Ce 14 décembre sur France TV5 Michèle Cotta se déclarait, elle qui a tant servi la soupe aux gloires de la république : "Je suis terrorisée par la médiocrité de ceux qui nous dirigent". [cf. son entretien avec Patrick Simonin]
Médiocrité sans aucun doute, mais aussi contradiction au sommet.
Sans doute eût-elle aggravé sa condamnation, une semaine plus tard, après la stupéfiante passe de trois au sein du gouvernement d'Elizabeth Borne se félicitant d'abord du vote des deux chambres le 19 décembre, de Macron qualifiant la loi de "bouclier dont nous avions besoin", le 20, et de l'entretien dithyrambique donné ce 21 décembre par Bruno Le Maire.
A 8 heures du matin, en effet notre fringant ministre de l'économie déclarait au micro de Sonia Mabrouk qu'il approuvait à 100 % le texte adopté à l'issue de la Commission mixte paritaire par les deux chambres.
Or, deux heures plus tard, à 10 heures, on apprenait, [cf. Capture d'écran sur le site du Monde] que "le Conseil constitutionnel est chargé par l’exécutif de corriger la loi immigration."
"De leur propre aveu, écrit le journal parisien de référence, Emmanuel Macron et Elisabeth Borne misent sur la censure des mesures contraires aux droits fondamentaux, qu’ils ont pourtant fait voter. Au risque de légitimer, à terme, l’appel de LR et du RN à réformer la Constitution, et à recourir au référendum sur l’immigration."

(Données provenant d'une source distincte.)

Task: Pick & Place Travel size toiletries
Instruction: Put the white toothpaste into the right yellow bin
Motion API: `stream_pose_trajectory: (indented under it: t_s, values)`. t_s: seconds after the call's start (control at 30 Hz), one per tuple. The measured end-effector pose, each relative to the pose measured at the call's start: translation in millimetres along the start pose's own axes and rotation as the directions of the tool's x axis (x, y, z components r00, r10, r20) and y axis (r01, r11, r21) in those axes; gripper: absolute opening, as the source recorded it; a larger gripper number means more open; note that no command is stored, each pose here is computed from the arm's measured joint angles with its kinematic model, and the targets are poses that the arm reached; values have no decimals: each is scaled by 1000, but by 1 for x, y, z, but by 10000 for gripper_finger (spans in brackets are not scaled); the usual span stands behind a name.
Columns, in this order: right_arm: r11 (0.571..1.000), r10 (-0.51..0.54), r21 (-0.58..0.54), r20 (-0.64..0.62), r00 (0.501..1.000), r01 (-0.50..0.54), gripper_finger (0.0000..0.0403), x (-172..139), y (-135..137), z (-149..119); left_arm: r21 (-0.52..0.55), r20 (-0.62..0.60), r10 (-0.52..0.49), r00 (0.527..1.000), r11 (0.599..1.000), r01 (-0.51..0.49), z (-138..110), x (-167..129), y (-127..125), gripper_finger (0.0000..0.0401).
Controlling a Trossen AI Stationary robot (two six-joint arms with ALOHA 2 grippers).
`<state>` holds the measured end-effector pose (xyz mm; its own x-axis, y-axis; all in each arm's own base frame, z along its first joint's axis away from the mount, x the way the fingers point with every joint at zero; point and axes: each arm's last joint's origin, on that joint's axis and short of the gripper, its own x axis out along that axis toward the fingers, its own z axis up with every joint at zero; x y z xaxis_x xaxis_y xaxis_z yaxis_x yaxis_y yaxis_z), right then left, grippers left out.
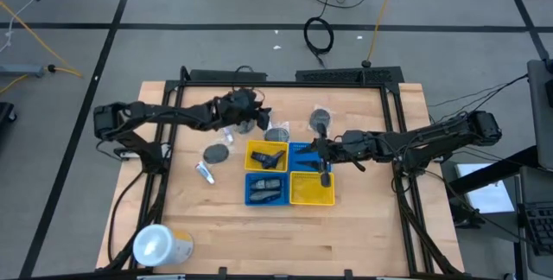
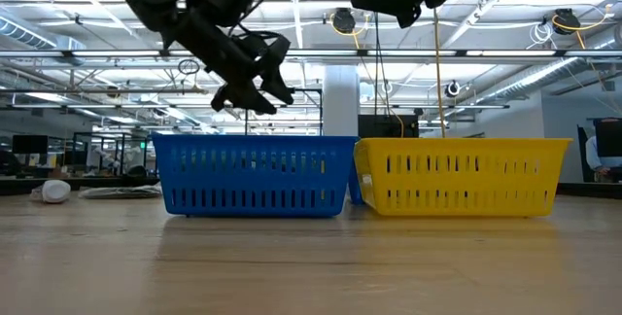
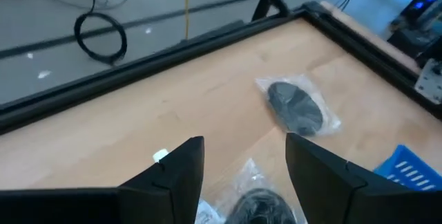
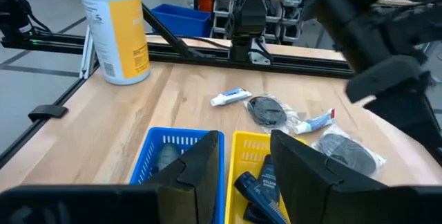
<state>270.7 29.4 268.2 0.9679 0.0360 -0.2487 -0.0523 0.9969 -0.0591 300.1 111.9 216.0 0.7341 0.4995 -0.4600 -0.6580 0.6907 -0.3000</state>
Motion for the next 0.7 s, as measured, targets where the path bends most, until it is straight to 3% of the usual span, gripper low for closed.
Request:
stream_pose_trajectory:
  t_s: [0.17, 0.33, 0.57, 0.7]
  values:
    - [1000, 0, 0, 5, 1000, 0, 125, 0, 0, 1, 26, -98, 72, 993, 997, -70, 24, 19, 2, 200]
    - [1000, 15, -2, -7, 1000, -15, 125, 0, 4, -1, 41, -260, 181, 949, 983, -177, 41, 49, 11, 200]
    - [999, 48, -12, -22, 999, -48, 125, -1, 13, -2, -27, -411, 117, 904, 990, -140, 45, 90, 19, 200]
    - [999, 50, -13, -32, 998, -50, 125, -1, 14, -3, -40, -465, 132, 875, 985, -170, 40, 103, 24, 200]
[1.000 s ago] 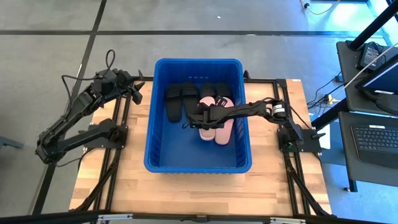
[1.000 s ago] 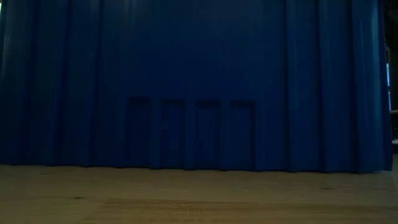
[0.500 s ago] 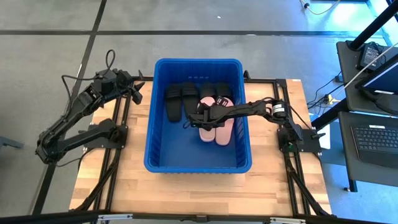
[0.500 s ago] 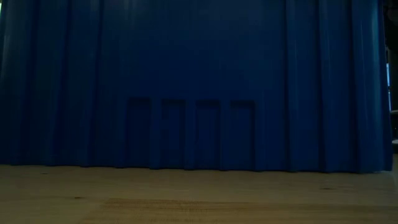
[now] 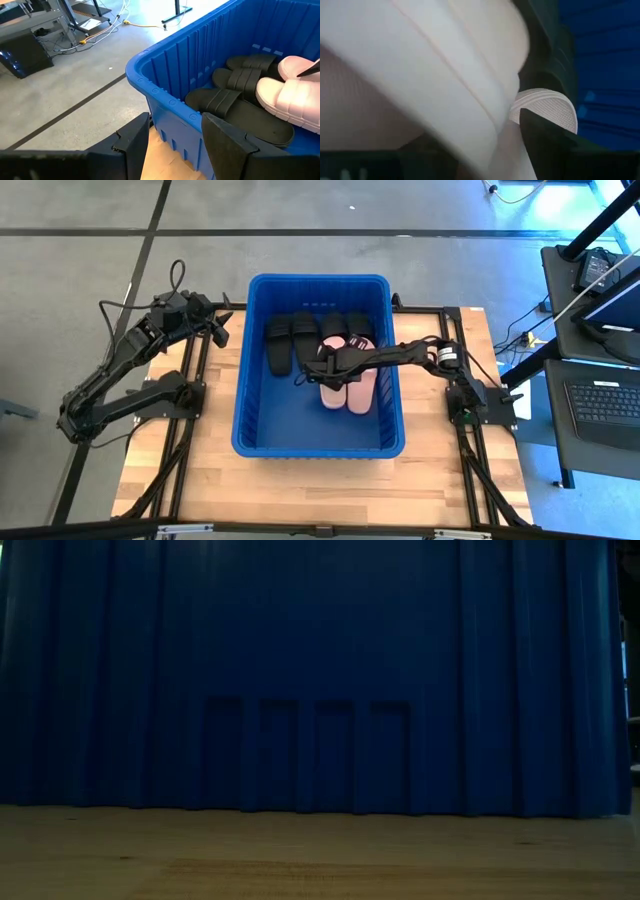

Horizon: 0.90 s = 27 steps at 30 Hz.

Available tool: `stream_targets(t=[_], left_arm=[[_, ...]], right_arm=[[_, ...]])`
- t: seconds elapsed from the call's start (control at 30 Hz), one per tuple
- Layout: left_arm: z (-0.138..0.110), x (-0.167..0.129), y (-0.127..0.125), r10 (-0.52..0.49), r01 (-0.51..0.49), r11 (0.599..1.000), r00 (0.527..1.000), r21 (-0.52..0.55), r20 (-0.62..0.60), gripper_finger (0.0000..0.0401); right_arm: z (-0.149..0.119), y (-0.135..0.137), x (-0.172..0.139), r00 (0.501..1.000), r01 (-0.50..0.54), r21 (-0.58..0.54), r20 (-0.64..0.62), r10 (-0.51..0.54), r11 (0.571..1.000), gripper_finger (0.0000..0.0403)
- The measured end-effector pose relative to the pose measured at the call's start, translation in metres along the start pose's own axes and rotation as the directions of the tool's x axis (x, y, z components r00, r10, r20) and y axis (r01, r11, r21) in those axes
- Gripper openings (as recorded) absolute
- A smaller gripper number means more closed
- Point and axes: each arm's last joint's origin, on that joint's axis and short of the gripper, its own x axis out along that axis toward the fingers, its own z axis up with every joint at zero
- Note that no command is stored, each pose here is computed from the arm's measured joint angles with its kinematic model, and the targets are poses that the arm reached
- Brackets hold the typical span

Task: Pick and place slides into bin
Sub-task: Put the pink slipper into the blue bin

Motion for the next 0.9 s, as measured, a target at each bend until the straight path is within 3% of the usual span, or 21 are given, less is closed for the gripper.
stream_targets(t=[0.47, 0.9], left_arm=[[0.0, 0.0, 0.0, 0.0, 0.0, 1.0, 1.0, 0.0, 0.0, 0.0176], [-0.003, 0.0, 0.0, -0.003, 0.002, 1.0, 1.0, -0.001, -0.026, 0.0176]], right_arm=[[0.013, -0.023, -0.035, 0.999, 0.013, -0.038, -0.042, -0.015, 0.999, 0.0194], [0.013, -0.021, -0.034, 0.998, -0.03, 0.004, -0.051, 0.03, 1.0, 0.0194]])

La schizophrénie du pouvoir n'appartient pas seulement au registre de la rumeur.
Elle s'inscrit dans les faits, les chiffres parlant d'eux-mêmes.
Lors du passage à l'assemblée du texte remanié, la consigne officielle donnée aux députés pro-gouvernementaux qu'on désigne trop souvent comme "la majorité" était de voter en sa faveur.
Or, si les deux groupes parlementaires constituant l'opposition de droite les 62 LR et les 88 FN ont voté à 100% en faveur du texte, les défections au sein des trois formations supposées soutenir l'actuel cabinet Borne se sont comptés respectivement :
- chez Horizons : 2 défections sur 26 députés soit environ 8 %
- chez Renaissance : 57 défections sur 170, soit 34 %
- au Modem : 5 votes contre et 15 abstentions sur 50, soit 40 %
Non seulement donc le pouvoir exécutif ne s'appuie plus, depuis 2022, que sur une minorité au sein des 577 élus composant la représentation nationale, mais dans ses propres rangs une partie des soutiens fait défaut dans un débat présenté comme décisif.
Faut-il n'y voir qu'une aile droite et une aile gauche ? Disons d'abord et surtout que tout cela dénote un grand désordre aggravant celui qui s'installe et se développe dans le pays.
On apprend par exemple que 32 départements métropolitains, ainsi que l'inévitable, récurrente et incorrigible Mme Hidalgo, Maire de la Capitale, annoncent qu'ils n'appliqueront pas telle partie de la loi qui leur déplaît, ceci au nom de leur interprétation fantaisiste d'une disposition constitutionnelle.
L'article 72 alinéa 2 et 3 dispose textuellement pourtant : alinéa 2 "Les collectivités territoriales ont vocation à prendre les décisions pour l'ensemble des compétences qui peuvent le mieux être mises en œuvre à leur échelon." Et alinéa 3 : "Dans les conditions prévues par la loi, ces collectivités s'administrent librement par des conseils élus et disposent d'un pouvoir réglementaire pour l'exercice de leurs compétences."
C'est assez clair pour qu'un exécutif municipal, départemental ou régional puisse le comprendre.
Certes l'attitude d'un "pouvoir exécutif" qui, précisément, n'exécute pas les lois peut paraître suprêmement habile. Dans un pays où les élites admirent le génie diplomatique d'un Talleyrand inventeur, entre autres, de la Prusse rhénane, 25 ans après que ce soi-disant "abbé de Périgord" ait jeté les bases de la Constitution civile du clergé, rien ne devrait nous étonner.
La manœuvre constitutionnelle perverse d'un recours à la "sagesse" des 9 comparses de Laurent Fabius ne fait pas seulement que souligner la crise interne de la Macronie. Elle met en péril la rente de situation des juges constitutionnels érigés ainsi en censeurs du suffrage universel. Elle amène à considérer la rivalité entre un cerveau droit et un cerveau gauche de celui qui se crut Jupiter. Elle introduit dans le pays un ferment redoutable de division.